La vicenda ha avuto ripercussioni anche sulla carriera del magistrato titolare dell’indagine, il pm Gianfranco Colace: nei giorni scorsi il Consiglio Superiore della Magistratura lo ha sanzionato con il trasferimento alla sezione civile del Tribunale di Milano e la perdita di un anno di anzianità. Una punizione pesante, maturata proprio per la gestione delle intercettazioni illegittime disposte nel caso Bigliettopoli.

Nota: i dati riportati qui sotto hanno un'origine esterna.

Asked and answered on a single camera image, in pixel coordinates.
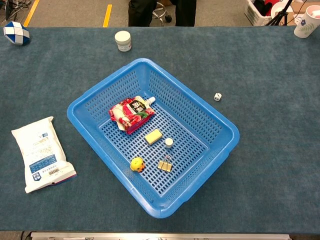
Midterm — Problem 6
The gold binder clip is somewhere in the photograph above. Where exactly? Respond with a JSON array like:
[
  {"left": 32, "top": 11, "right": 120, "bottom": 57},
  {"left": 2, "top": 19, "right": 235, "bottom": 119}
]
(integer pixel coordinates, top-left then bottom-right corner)
[{"left": 157, "top": 154, "right": 173, "bottom": 173}]

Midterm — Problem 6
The white snack bag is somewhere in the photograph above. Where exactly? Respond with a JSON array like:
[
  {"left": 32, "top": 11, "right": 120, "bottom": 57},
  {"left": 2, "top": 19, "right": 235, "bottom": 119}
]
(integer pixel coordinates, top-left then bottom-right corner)
[{"left": 11, "top": 116, "right": 78, "bottom": 194}]

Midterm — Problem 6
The yellow rectangular eraser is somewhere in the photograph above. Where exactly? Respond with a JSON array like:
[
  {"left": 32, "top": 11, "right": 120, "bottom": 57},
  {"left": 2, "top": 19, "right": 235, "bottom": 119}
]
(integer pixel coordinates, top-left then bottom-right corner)
[{"left": 144, "top": 128, "right": 163, "bottom": 146}]

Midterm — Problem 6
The red fruit jelly pouch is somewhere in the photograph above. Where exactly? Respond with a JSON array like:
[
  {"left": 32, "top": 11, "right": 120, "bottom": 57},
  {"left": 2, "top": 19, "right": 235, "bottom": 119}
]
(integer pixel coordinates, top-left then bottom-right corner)
[{"left": 108, "top": 96, "right": 156, "bottom": 135}]

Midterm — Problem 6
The blue perforated plastic basket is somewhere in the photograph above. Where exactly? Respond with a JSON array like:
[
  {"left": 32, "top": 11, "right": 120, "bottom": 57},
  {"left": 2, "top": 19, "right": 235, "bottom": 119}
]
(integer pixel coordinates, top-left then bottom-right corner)
[{"left": 66, "top": 57, "right": 240, "bottom": 220}]

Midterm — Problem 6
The yellow toy ball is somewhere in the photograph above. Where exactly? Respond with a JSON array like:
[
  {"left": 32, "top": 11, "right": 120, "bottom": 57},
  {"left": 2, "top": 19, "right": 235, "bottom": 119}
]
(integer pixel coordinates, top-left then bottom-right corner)
[{"left": 129, "top": 156, "right": 146, "bottom": 173}]

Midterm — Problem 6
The white round jar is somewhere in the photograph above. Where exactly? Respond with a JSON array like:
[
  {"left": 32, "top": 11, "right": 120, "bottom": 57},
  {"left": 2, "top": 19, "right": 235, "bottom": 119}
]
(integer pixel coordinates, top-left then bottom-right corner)
[{"left": 114, "top": 30, "right": 132, "bottom": 53}]

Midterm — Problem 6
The teal felt table cloth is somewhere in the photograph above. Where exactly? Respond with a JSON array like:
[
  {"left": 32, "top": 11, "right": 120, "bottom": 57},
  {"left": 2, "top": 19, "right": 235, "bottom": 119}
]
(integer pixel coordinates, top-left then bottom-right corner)
[{"left": 0, "top": 26, "right": 320, "bottom": 235}]

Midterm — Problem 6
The metal swivel stool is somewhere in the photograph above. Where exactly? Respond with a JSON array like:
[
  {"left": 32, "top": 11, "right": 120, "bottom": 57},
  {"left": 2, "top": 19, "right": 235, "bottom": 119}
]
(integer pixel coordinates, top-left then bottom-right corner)
[{"left": 151, "top": 1, "right": 173, "bottom": 27}]

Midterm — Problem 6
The person in black trousers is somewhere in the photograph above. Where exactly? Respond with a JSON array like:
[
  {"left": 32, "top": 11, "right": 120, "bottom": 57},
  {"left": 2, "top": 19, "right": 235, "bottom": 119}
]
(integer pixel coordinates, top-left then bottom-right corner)
[{"left": 127, "top": 0, "right": 197, "bottom": 27}]

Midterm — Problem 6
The white slotted storage basket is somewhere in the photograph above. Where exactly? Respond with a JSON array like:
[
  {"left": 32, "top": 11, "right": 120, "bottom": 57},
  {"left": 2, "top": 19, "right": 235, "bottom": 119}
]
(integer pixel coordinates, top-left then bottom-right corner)
[{"left": 244, "top": 0, "right": 273, "bottom": 27}]

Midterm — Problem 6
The black tripod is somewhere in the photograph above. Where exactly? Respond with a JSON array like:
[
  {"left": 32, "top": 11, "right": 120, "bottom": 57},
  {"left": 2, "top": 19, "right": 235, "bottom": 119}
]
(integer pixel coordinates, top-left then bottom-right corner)
[{"left": 265, "top": 0, "right": 295, "bottom": 27}]

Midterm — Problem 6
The blue white snake puzzle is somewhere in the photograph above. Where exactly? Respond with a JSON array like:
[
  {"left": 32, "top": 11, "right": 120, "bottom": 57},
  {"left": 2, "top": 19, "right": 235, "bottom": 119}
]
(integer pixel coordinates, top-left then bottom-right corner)
[{"left": 3, "top": 21, "right": 31, "bottom": 46}]

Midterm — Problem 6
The flower print paper cup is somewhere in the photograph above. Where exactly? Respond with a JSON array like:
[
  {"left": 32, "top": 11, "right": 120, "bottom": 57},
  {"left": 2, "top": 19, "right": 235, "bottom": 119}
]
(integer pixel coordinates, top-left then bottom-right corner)
[{"left": 293, "top": 4, "right": 320, "bottom": 39}]

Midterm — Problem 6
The aluminium frame rail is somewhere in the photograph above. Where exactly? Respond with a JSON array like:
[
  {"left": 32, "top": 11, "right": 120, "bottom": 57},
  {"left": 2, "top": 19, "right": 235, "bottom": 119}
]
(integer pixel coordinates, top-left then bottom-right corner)
[{"left": 29, "top": 231, "right": 291, "bottom": 240}]

Tra le condanne, la più alta riguarda Davide Barbato, ex capo scorta del pubblico ministero Andrea Padalino, condannato a due anni, tre mesi e 15 giorni. Per lui l’accusa aveva chiesto otto anni. Il Tribunale ha riconosciuto la colpevolezza solo per accessi abusivi ai sistemi informatici, mentre lo ha assolto da tre casi di corruzione e da altri otto capi d’imputazione. "Sono soddisfatto – ha dichiarato il suo legale, l’avvocato Roberto Saraniti – faremo appello sulle condanne per gli accessi abusivi".
Per la Procura torinese, all’epoca guidata da Colace, lo scambio di biglietti omaggio in cambio di favori era una prassi diffusa, talvolta anche sfacciata. Ma l’istruttoria processuale ha restituito un quadro ben diverso: su 13 imputati, più della metà è stata assolta, e molte accuse sono state ridimensionate o sono cadute per prescrizione.
"Abbiamo cambiato le sorti di questo processo", ha dichiarato l’avvocato Fabrizio Siggia, difensore di Muttoni. "Fin dall’inizio abbiamo sostenuto che non c’era nulla. Oggi il tribunale ci ha ascoltato. Giustizia è fatta, e attendiamo le motivazioni".
Dieci anni dopo l’inizio delle indagini, il sipario si chiude – almeno in primo grado – su una vicenda che ha scosso le fondamenta del mondo degli spettacoli, delle istituzioni e della giustizia torinese. Resta una domanda, pesante come un macigno: quanto è costato tutto questo? In termini di tempo, risorse pubbliche, reputazioni distrutte, aziende affondate e carriere rovinate? Una risposta che non troverà spazio nei faldoni del processo, ma che resta impressa nella memoria di chi, da un giorno all’altro, si è ritrovato sbattuto in prima pagina. E oggi, dopo dieci anni, cerca di ricostruire i pezzi.